Below this line is a listing that includes pictures. Copy exactly, and only, the lines from the one containing "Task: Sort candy" through the one containing "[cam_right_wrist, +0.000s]"; the pictures do not go in the copy.

Data section:
§ §

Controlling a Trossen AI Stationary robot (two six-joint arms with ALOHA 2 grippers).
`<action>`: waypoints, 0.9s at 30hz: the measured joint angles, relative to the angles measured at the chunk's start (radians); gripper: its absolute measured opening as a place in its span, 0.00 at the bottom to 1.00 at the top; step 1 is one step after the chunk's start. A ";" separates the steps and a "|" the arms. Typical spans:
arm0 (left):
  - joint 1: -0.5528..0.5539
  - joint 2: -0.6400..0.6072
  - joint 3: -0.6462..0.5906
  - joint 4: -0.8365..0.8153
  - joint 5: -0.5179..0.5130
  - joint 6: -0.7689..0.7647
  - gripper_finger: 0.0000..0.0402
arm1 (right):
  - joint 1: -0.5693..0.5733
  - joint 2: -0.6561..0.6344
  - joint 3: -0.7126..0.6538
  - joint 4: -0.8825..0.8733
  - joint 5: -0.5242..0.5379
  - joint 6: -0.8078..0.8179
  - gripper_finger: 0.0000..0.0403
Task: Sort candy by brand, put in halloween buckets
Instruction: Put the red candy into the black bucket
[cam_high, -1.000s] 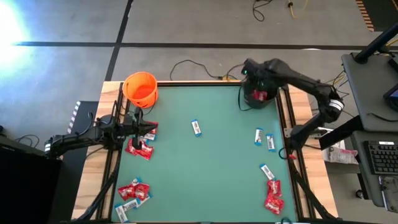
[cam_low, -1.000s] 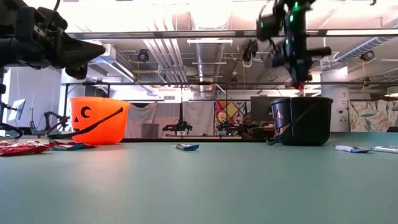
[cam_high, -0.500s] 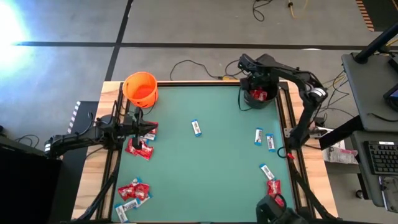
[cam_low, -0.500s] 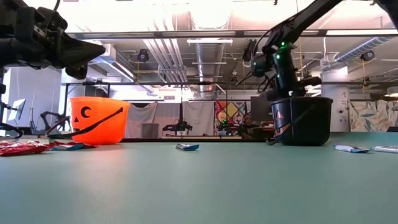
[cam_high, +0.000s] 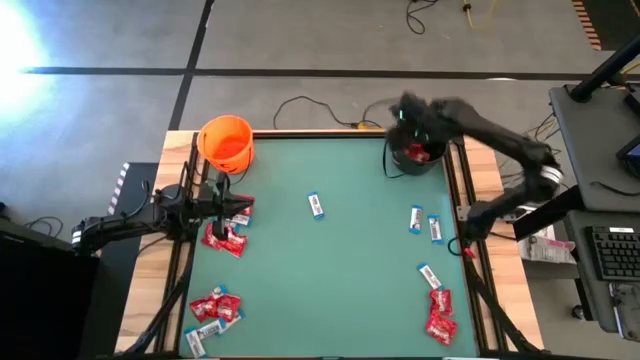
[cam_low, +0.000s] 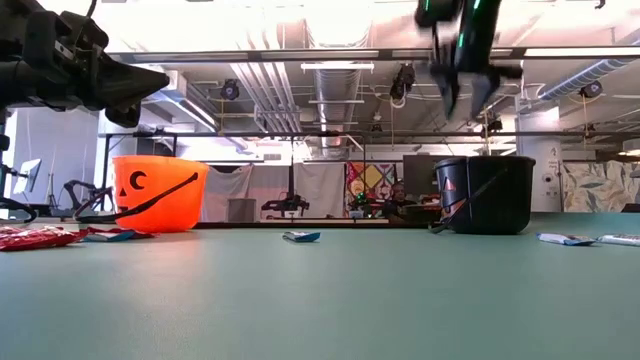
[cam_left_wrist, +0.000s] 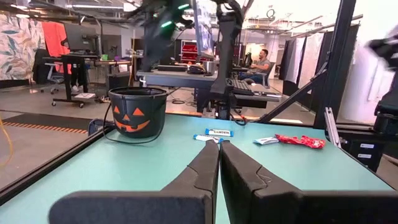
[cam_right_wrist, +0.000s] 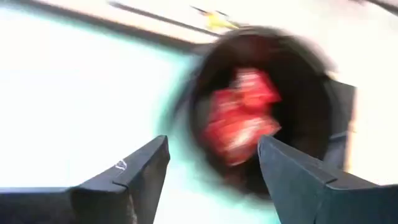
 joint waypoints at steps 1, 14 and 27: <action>0.000 0.000 0.000 0.000 0.000 0.000 0.00 | 0.088 -0.035 -0.007 0.003 0.003 0.036 0.61; 0.000 0.000 0.000 0.000 0.000 0.000 0.00 | 1.209 -0.087 -0.366 0.199 -0.078 1.090 0.65; 0.000 0.000 0.000 0.000 0.000 0.000 0.00 | 1.400 0.135 -0.514 0.315 -0.567 1.519 0.74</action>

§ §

The answer:
Task: Sort candy by brand, put in halloween buckets
Instruction: Put the red candy into the black bucket
[cam_high, -1.000s] 
[cam_low, -1.000s] 
[cam_high, -0.500s] 
[cam_low, -0.500s] 
[cam_high, +0.000s] 
[cam_low, +0.000s] 
[cam_left_wrist, +0.000s] 
[cam_right_wrist, +0.000s] 

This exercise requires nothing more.